Just because you want something to have a viable business model doesn't mean it does. If you want to get paid to develop open source software, I think you have a couple of options:

1. Just don't. Work on open source on the weekends, etc.

2. Do it as part of a "commoditize your complements" strategy.

3. Work at a company that is so large they can fund open source development as part of their advertising strategy.

4. Gather together some expertise in existing open source projects and sell consulting. Crucially, you'll probably need to build on top of some existing open source install base or name recognition. Redhat didn't start the linux project or the gnu userland, Percona didn't write mysql, etc. In some sense you are now one of the leaches that posts such as this one complain about.

The fundamental piece in common here is that the open source bit isn't the main value driver for the business.

jchw|1 year ago

This framing is just wrong; there has never been, is not currently, and will never be a guarantee that you can sustain a company entirely off of an open-source offering.

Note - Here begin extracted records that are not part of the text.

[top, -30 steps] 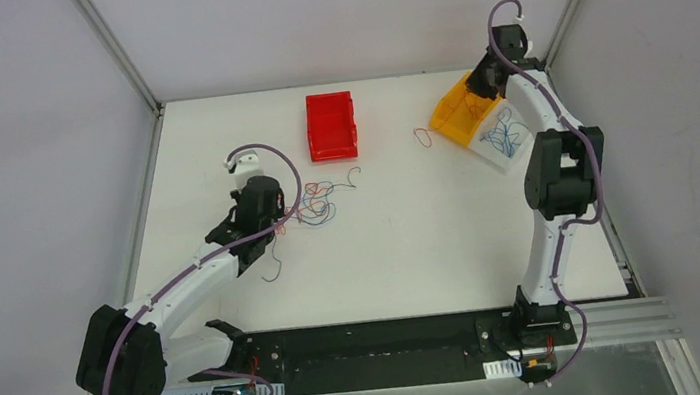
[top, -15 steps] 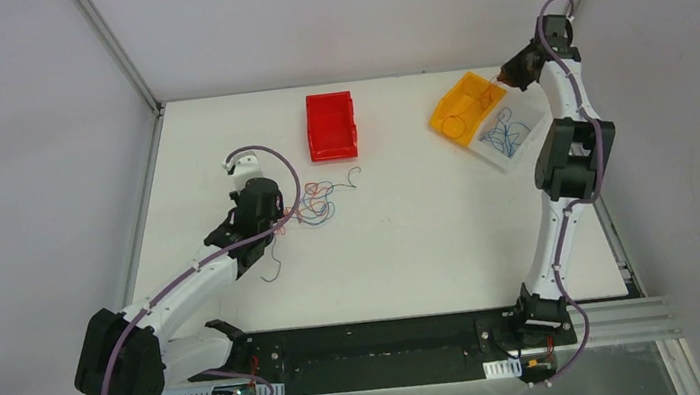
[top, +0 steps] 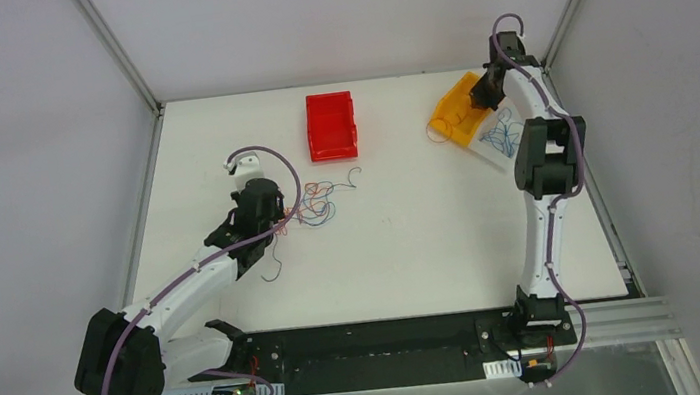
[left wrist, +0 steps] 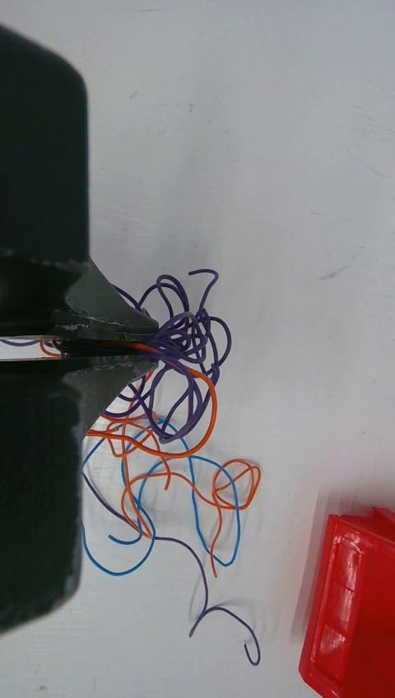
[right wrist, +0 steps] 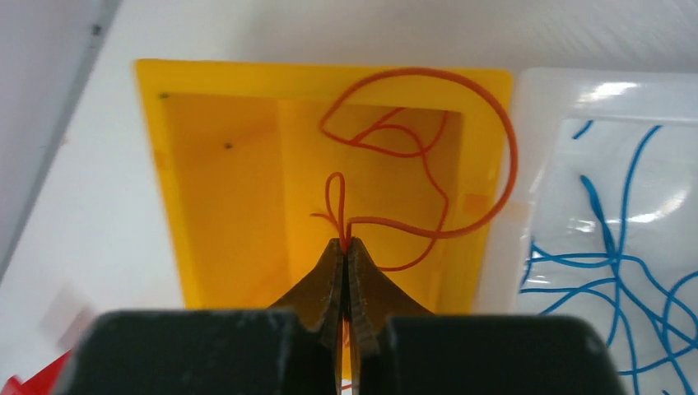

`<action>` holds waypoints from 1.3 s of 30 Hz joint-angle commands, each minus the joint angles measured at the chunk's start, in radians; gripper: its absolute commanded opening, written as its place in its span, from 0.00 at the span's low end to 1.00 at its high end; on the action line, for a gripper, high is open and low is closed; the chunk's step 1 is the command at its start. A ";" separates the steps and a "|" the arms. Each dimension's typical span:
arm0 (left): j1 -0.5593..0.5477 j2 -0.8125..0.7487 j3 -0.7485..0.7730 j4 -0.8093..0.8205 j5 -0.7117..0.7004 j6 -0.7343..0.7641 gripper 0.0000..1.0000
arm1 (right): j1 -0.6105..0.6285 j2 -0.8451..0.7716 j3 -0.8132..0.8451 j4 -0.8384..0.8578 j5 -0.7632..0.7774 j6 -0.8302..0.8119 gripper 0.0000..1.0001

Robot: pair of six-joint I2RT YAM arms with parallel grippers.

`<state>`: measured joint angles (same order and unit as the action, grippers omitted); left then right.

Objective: Untangle the cables

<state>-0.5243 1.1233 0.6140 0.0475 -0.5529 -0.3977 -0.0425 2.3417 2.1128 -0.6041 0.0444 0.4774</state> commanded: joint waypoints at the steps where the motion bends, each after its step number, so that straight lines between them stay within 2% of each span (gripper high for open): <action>1: -0.008 -0.026 -0.003 0.032 0.004 0.026 0.00 | -0.012 -0.002 -0.036 -0.078 0.081 0.006 0.00; 4: -0.008 -0.030 -0.005 0.032 0.005 0.026 0.00 | 0.007 -0.083 -0.187 -0.004 0.073 0.015 0.00; 8: -0.008 -0.033 -0.005 0.032 0.013 0.026 0.00 | 0.067 -0.162 -0.322 0.020 0.154 0.012 0.00; 14: -0.008 -0.041 -0.008 0.032 0.019 0.023 0.00 | 0.093 -0.208 -0.416 0.004 0.161 0.039 0.00; 23: -0.009 -0.044 -0.010 0.032 0.017 0.025 0.00 | 0.163 -0.367 -0.564 0.047 0.133 0.050 0.00; 27: -0.009 -0.045 -0.010 0.032 0.016 0.025 0.00 | 0.164 -0.398 -0.558 0.049 0.158 0.035 0.00; 39: -0.009 -0.043 -0.010 0.032 0.010 0.030 0.00 | 0.147 -0.309 -0.313 -0.067 0.265 -0.046 0.03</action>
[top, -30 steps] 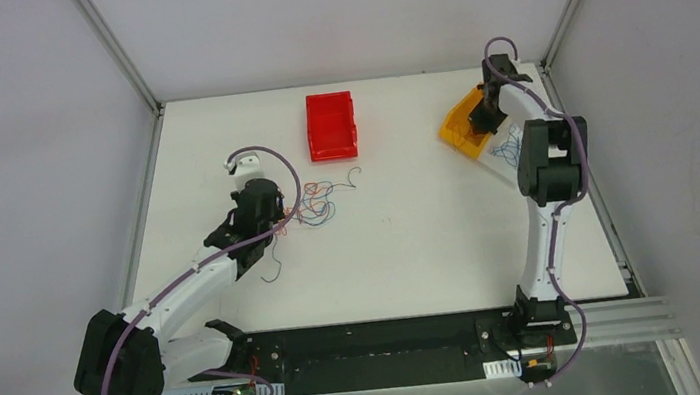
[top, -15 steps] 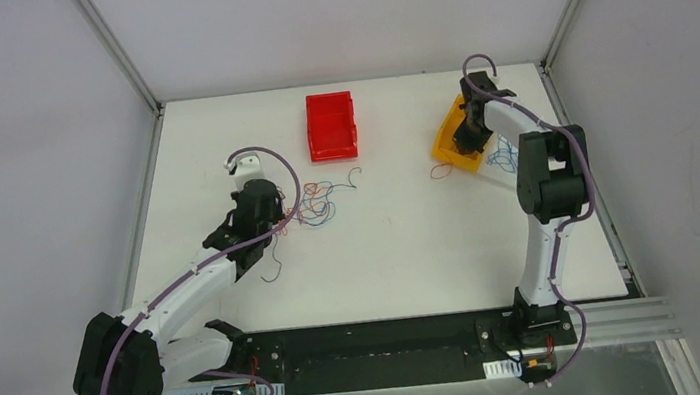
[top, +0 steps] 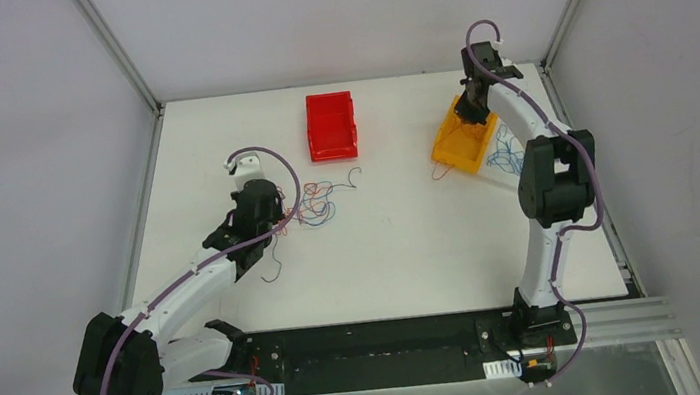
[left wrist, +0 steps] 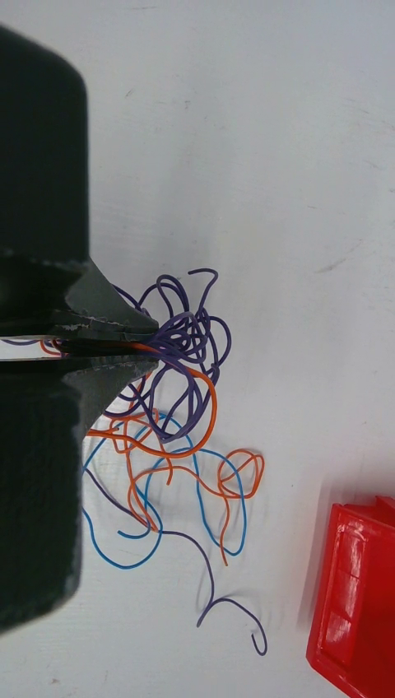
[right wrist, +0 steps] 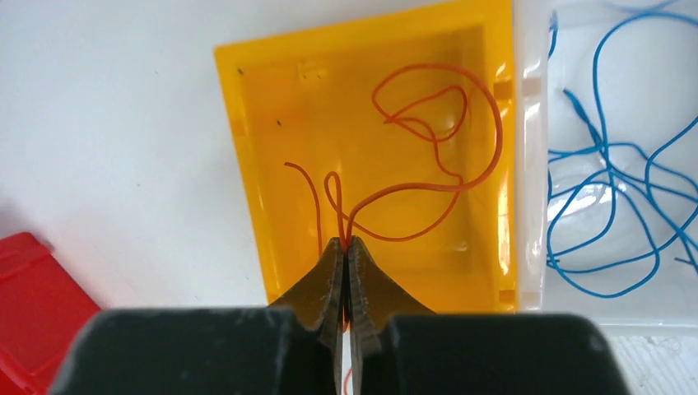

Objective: Untangle the cables

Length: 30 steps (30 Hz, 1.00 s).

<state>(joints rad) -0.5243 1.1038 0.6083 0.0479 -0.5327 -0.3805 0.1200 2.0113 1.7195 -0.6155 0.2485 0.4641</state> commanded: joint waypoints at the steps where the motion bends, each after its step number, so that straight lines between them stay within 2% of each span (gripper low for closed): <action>1: -0.009 -0.023 -0.003 0.032 -0.010 0.012 0.00 | -0.022 0.029 0.095 -0.059 0.050 -0.038 0.05; 2: -0.009 -0.021 -0.003 0.032 -0.008 0.012 0.00 | -0.027 0.034 0.110 -0.065 0.035 -0.042 0.11; 4: -0.009 -0.019 -0.002 0.032 -0.007 0.012 0.00 | -0.032 0.038 0.131 -0.072 0.017 -0.056 0.30; 5: -0.010 -0.018 -0.001 0.032 -0.007 0.013 0.00 | -0.033 0.033 0.133 -0.073 0.014 -0.061 0.37; 8: -0.009 -0.020 -0.001 0.032 -0.007 0.014 0.00 | -0.031 -0.012 0.109 -0.055 -0.002 -0.075 0.50; 13: -0.009 -0.019 -0.001 0.032 -0.003 0.014 0.00 | -0.010 -0.105 0.033 -0.034 -0.036 -0.106 0.60; 17: -0.009 -0.024 -0.003 0.032 0.003 0.014 0.00 | 0.024 -0.185 -0.059 -0.027 -0.059 -0.122 0.61; 25: -0.009 -0.032 -0.006 0.032 0.010 0.012 0.00 | 0.098 -0.405 -0.408 0.101 -0.060 -0.149 0.63; 30: -0.009 -0.031 -0.007 0.032 0.010 0.012 0.00 | 0.139 -0.480 -0.585 0.175 -0.037 -0.116 0.72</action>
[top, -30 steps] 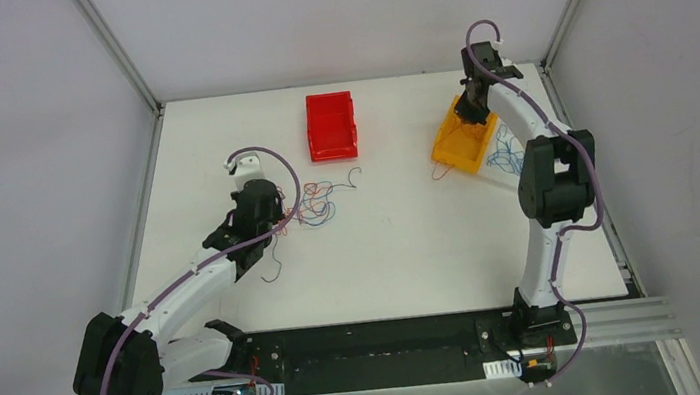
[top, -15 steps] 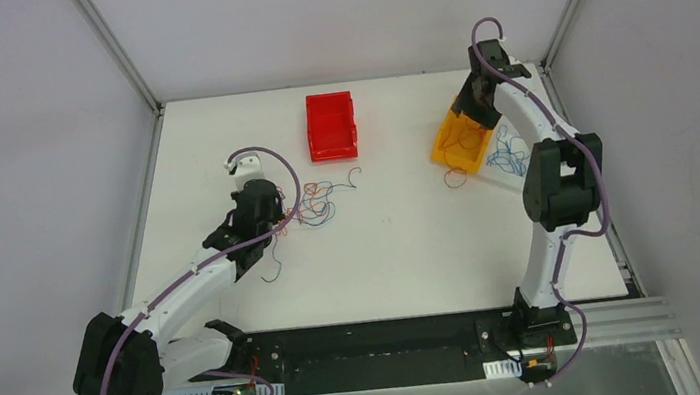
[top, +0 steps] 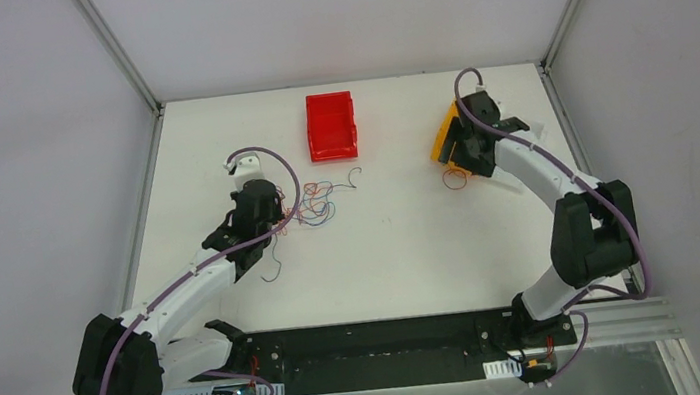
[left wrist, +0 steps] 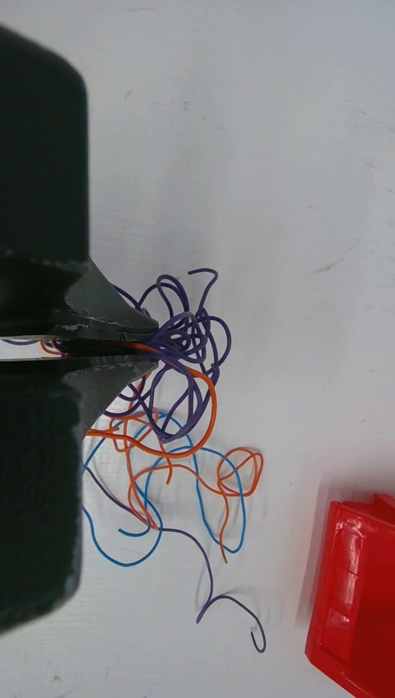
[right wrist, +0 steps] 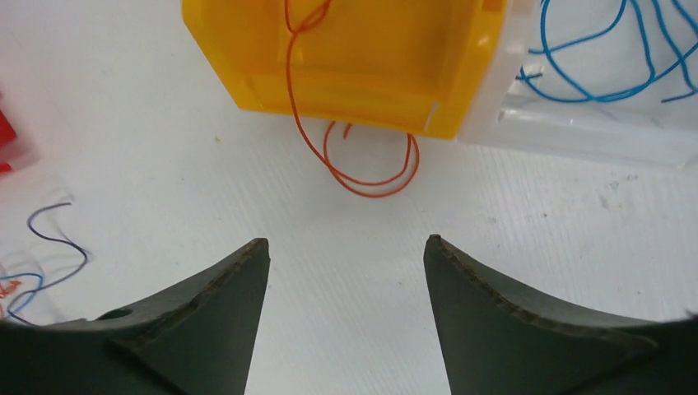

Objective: Untangle the cables

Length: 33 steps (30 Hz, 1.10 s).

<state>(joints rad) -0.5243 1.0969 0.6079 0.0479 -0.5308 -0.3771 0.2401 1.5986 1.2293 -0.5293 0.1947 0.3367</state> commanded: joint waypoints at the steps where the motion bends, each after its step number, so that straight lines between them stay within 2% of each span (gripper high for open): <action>1: -0.009 -0.025 -0.006 0.032 0.009 0.008 0.00 | 0.019 -0.071 -0.118 0.098 0.028 0.021 0.74; 8: -0.009 -0.025 -0.007 0.033 0.015 0.007 0.00 | 0.016 -0.032 -0.177 0.159 0.101 0.109 0.77; 13: -0.009 -0.031 -0.010 0.033 0.014 0.009 0.00 | 0.011 0.031 -0.197 0.243 0.095 0.159 0.77; 23: -0.009 -0.033 -0.010 0.033 0.014 0.009 0.00 | 0.013 0.177 -0.153 0.243 0.162 0.202 0.70; 25: -0.009 -0.033 -0.010 0.033 0.014 0.010 0.00 | 0.016 0.200 -0.144 0.238 0.166 0.201 0.57; 27: -0.009 -0.035 -0.010 0.033 0.013 0.010 0.00 | 0.021 0.212 -0.133 0.236 0.159 0.187 0.36; 29: -0.010 -0.035 -0.010 0.033 0.012 0.010 0.00 | 0.031 0.226 -0.116 0.219 0.165 0.180 0.23; 31: -0.009 -0.038 -0.010 0.033 0.011 0.011 0.00 | 0.034 0.237 -0.105 0.205 0.163 0.177 0.01; 33: -0.009 -0.040 -0.010 0.033 0.008 0.013 0.00 | 0.036 0.237 -0.105 0.208 0.148 0.175 0.00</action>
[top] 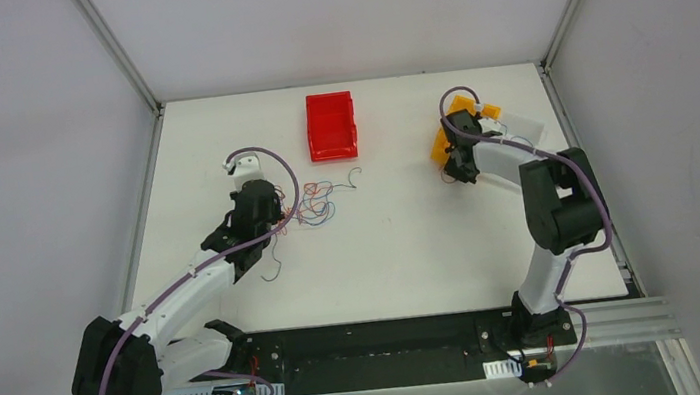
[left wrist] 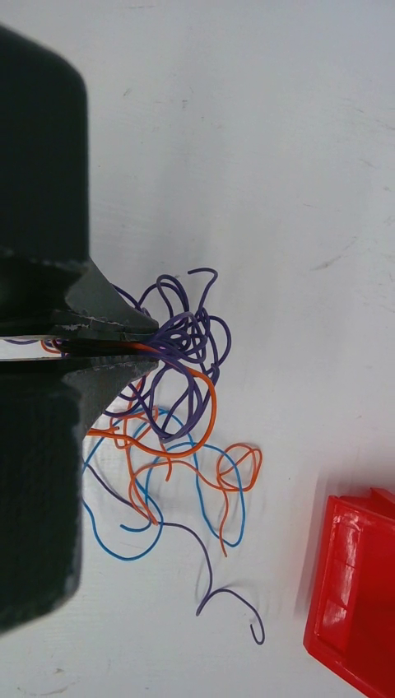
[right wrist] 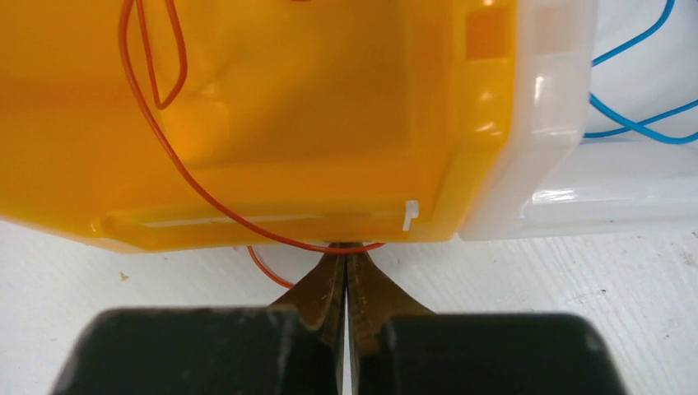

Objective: Untangle the cables

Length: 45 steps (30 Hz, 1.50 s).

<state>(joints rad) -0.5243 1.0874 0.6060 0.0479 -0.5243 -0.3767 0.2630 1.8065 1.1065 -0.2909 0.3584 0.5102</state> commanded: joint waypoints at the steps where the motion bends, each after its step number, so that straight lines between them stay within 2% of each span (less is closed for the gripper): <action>1: -0.009 -0.033 -0.009 0.032 0.001 0.013 0.00 | 0.013 0.025 0.019 -0.029 -0.026 -0.003 0.00; 12: -0.009 -0.023 -0.006 0.033 0.004 0.013 0.00 | 0.004 -0.165 0.102 -0.127 -0.158 -0.044 0.00; 20: -0.009 -0.019 -0.006 0.033 0.004 0.013 0.00 | -0.060 -0.186 0.219 -0.184 -0.195 -0.062 0.00; 21: -0.009 -0.020 -0.006 0.033 0.003 0.013 0.00 | -0.062 -0.181 0.228 -0.195 -0.192 -0.067 0.10; 23: -0.010 -0.021 -0.006 0.033 0.003 0.013 0.00 | -0.060 -0.184 0.222 -0.197 -0.191 -0.079 0.44; 24: -0.009 -0.021 -0.006 0.033 0.001 0.013 0.00 | -0.055 -0.188 0.201 -0.179 -0.195 -0.090 0.56; 25: -0.009 -0.021 -0.006 0.033 0.001 0.013 0.00 | -0.049 -0.193 0.181 -0.165 -0.196 -0.102 0.62; 26: -0.009 -0.022 -0.006 0.033 0.001 0.013 0.00 | -0.041 -0.195 0.164 -0.157 -0.189 -0.116 0.64; 33: -0.009 -0.012 -0.005 0.036 0.012 0.012 0.00 | 0.012 -0.118 0.125 -0.127 -0.154 -0.210 0.60; 42: -0.009 -0.009 -0.003 0.036 0.006 0.014 0.00 | 0.050 0.047 0.249 -0.178 -0.013 -0.266 0.58; 45: -0.009 -0.011 -0.005 0.036 0.007 0.013 0.00 | 0.056 0.076 0.265 -0.189 0.000 -0.273 0.50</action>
<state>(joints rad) -0.5243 1.0790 0.6060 0.0479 -0.5243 -0.3759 0.3077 1.8648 1.3102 -0.4469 0.2817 0.2718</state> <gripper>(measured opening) 0.049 0.550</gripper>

If you are concerned about your livelihood then don't hinge it on the viability of open source projects to underpin your business model.

I've said it before, I will say it again.

inhumantsar|1 year ago

i think the issue is less "sustain a company" and more the unspoken qualifier "extremely valuable".

sustaining a small company offering commercial licenses or hosting or support or consulting or whatever for an open source product is not going to be that much more difficult than sustaining any other kind of small company.

the issue that I see most often are OSS devs not approaching the problem like a company would and startup founders looking to build a unicorn while also keeping some kind of purity wrt open source.

not everything needs VC investment with valuations measured in the tens of millions but everything does need some level of formal business development (even if that business is of the non-profit variety).

sofixa|1 year ago

> I've said it before, I will say it again.

Cool, and what is your proposal to people who both believe in open source, build on open source, but would also like to be able to put food on the table and enjoy their work?